The reply should repeat all of the data word for word, with no pictures.

--- COLLECTED MATERIAL ---

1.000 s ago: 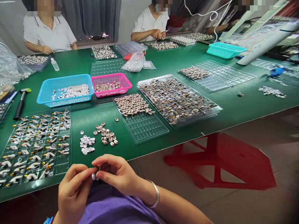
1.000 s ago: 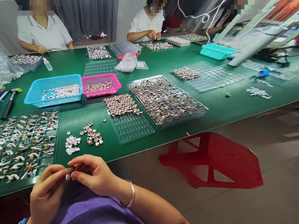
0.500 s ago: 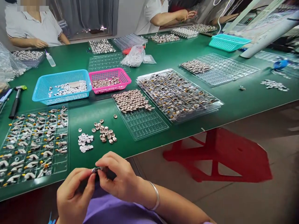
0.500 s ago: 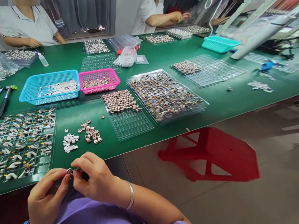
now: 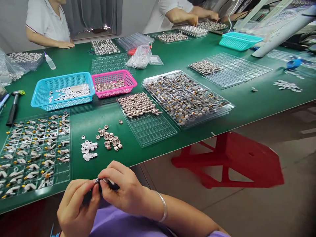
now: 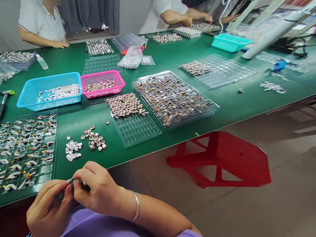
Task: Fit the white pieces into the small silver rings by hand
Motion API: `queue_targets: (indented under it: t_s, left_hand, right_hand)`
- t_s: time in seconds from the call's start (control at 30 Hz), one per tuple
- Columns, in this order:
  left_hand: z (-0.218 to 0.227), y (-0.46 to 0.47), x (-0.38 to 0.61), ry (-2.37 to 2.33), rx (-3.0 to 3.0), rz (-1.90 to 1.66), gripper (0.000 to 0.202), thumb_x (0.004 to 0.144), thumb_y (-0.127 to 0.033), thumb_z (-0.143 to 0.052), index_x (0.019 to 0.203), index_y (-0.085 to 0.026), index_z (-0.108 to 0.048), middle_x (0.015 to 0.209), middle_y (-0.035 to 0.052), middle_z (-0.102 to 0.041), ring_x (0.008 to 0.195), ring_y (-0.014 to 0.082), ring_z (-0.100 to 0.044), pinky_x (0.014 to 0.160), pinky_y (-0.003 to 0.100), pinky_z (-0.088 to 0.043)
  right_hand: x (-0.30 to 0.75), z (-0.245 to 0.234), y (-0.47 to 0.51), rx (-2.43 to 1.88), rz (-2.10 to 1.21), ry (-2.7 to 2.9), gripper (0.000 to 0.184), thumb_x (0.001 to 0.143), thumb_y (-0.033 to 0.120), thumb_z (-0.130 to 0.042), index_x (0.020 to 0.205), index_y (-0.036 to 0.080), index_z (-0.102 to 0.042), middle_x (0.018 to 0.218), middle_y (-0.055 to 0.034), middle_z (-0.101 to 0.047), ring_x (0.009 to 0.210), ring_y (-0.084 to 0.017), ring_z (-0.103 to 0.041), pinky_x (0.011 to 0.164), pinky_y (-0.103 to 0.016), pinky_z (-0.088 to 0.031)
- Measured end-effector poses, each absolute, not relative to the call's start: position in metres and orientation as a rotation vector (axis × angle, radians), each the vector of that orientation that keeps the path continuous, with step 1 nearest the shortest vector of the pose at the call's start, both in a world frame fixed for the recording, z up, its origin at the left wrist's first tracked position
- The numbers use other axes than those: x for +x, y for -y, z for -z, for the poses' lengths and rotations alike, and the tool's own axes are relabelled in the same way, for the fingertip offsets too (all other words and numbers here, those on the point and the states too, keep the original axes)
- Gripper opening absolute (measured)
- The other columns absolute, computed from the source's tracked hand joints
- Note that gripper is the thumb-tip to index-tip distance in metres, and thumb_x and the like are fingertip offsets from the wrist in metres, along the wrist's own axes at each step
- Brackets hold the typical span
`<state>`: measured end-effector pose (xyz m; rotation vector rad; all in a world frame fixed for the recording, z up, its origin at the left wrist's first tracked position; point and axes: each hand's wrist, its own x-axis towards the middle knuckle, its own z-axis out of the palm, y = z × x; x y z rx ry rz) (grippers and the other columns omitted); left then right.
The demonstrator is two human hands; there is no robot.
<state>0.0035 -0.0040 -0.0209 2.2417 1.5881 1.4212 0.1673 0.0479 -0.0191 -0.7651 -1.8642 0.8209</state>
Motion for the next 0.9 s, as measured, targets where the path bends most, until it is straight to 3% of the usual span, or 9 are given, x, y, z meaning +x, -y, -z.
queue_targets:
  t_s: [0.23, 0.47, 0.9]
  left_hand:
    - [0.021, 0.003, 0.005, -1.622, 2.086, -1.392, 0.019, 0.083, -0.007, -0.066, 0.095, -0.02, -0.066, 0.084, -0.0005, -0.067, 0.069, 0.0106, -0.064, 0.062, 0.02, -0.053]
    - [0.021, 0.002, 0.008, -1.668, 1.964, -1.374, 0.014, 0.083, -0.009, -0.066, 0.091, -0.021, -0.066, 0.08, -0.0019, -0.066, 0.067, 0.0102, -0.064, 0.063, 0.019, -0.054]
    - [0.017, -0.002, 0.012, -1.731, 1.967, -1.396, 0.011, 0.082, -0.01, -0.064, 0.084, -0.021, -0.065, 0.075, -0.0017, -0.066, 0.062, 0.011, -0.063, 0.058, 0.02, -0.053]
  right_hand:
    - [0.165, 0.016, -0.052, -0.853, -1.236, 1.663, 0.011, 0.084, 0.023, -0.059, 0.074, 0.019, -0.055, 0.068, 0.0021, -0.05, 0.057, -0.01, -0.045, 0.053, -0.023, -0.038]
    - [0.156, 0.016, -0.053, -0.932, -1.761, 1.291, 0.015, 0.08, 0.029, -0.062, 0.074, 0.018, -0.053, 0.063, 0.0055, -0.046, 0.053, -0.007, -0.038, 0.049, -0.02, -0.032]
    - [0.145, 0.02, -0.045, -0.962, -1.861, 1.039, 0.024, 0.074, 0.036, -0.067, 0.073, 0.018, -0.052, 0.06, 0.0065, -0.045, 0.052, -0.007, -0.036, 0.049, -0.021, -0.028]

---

* [SOLUTION FOR THIS EXERCISE]:
1.000 s ago: 
1.000 s ago: 
0.500 s ago: 
0.500 s ago: 
now: 
now: 
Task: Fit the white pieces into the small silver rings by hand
Motion API: `queue_targets: (indented under it: t_s, left_hand, right_hand)`
- t_s: time in seconds from the call's start (control at 30 Hz), one per tuple
- Columns, in this order:
  left_hand: z (-0.218 to 0.227), y (-0.46 to 0.47), x (-0.38 to 0.61), ry (-2.37 to 2.33), rx (-3.0 to 3.0), rz (-1.90 to 1.66), gripper (0.000 to 0.202), thumb_x (0.004 to 0.144), thumb_y (-0.127 to 0.033), thumb_z (-0.143 to 0.052), index_x (0.019 to 0.203), index_y (-0.085 to 0.026), index_z (-0.108 to 0.048), middle_x (0.015 to 0.209), middle_y (-0.035 to 0.052), middle_z (-0.102 to 0.041), ring_x (0.008 to 0.195), ring_y (-0.014 to 0.082), ring_z (-0.100 to 0.044), pinky_x (0.014 to 0.160), pinky_y (-0.003 to 0.100), pinky_z (-0.088 to 0.043)
  right_hand: x (-0.30 to 0.75), z (-0.245 to 0.234), y (-0.47 to 0.51), rx (-2.43 to 1.88), rz (-2.10 to 1.21), ry (-2.7 to 2.9), gripper (0.000 to 0.184), thumb_x (0.001 to 0.143), thumb_y (-0.033 to 0.120), thumb_z (-0.130 to 0.042), index_x (0.020 to 0.205), index_y (-0.036 to 0.080), index_z (-0.102 to 0.042), middle_x (0.018 to 0.218), middle_y (-0.055 to 0.034), middle_z (-0.101 to 0.047), ring_x (0.009 to 0.210), ring_y (-0.084 to 0.017), ring_z (-0.103 to 0.041), pinky_x (0.011 to 0.164), pinky_y (-0.103 to 0.016), pinky_z (-0.088 to 0.031)
- Measured end-effector poses, each absolute, not relative to the call's start: position in metres and orientation as a rotation vector (axis × angle, radians), each the vector of that orientation that keeps the path continuous, with step 1 nearest the shortest vector of the pose at the call's start, both in a world frame fixed for the recording, z up, its origin at the left wrist's first tracked position
- The numbers use other axes than those: x for +x, y for -y, z for -z, for the poses' lengths and rotations alike, and the tool's own axes are relabelled in the same way, for the fingertip offsets too (all other words and numbers here, those on the point and the states too, keep the original axes)
- Gripper opening absolute (measured)
- The other columns absolute, computed from the source's tracked hand joints
- Note that gripper is the thumb-tip to index-tip distance in metres, and thumb_x and the like are fingertip offsets from the wrist in metres, along the wrist's own axes at each step
- Brackets hold the typical span
`<state>`: measured end-effector pose (xyz m; rotation vector rad; all in a world frame fixed for the recording, z up, its origin at the left wrist's first tracked position; point and axes: each hand's wrist, its own x-axis towards the middle knuckle, its own z-axis out of the palm, y = z × x; x y z rx ry rz) (grippers and the other columns omitted); left then right.
The demonstrator is two human hands; there is no robot.
<state>0.0035 -0.0040 -0.0209 2.2417 1.5881 1.4212 0.1673 0.0479 -0.0191 -0.7651 -1.8642 0.8209</state>
Motion for the next 0.9 s, as measured, targets where the path bends most, until it is straight to 3% of the usual span, or 9 are given, x, y, z meaning +x, -y, -z.
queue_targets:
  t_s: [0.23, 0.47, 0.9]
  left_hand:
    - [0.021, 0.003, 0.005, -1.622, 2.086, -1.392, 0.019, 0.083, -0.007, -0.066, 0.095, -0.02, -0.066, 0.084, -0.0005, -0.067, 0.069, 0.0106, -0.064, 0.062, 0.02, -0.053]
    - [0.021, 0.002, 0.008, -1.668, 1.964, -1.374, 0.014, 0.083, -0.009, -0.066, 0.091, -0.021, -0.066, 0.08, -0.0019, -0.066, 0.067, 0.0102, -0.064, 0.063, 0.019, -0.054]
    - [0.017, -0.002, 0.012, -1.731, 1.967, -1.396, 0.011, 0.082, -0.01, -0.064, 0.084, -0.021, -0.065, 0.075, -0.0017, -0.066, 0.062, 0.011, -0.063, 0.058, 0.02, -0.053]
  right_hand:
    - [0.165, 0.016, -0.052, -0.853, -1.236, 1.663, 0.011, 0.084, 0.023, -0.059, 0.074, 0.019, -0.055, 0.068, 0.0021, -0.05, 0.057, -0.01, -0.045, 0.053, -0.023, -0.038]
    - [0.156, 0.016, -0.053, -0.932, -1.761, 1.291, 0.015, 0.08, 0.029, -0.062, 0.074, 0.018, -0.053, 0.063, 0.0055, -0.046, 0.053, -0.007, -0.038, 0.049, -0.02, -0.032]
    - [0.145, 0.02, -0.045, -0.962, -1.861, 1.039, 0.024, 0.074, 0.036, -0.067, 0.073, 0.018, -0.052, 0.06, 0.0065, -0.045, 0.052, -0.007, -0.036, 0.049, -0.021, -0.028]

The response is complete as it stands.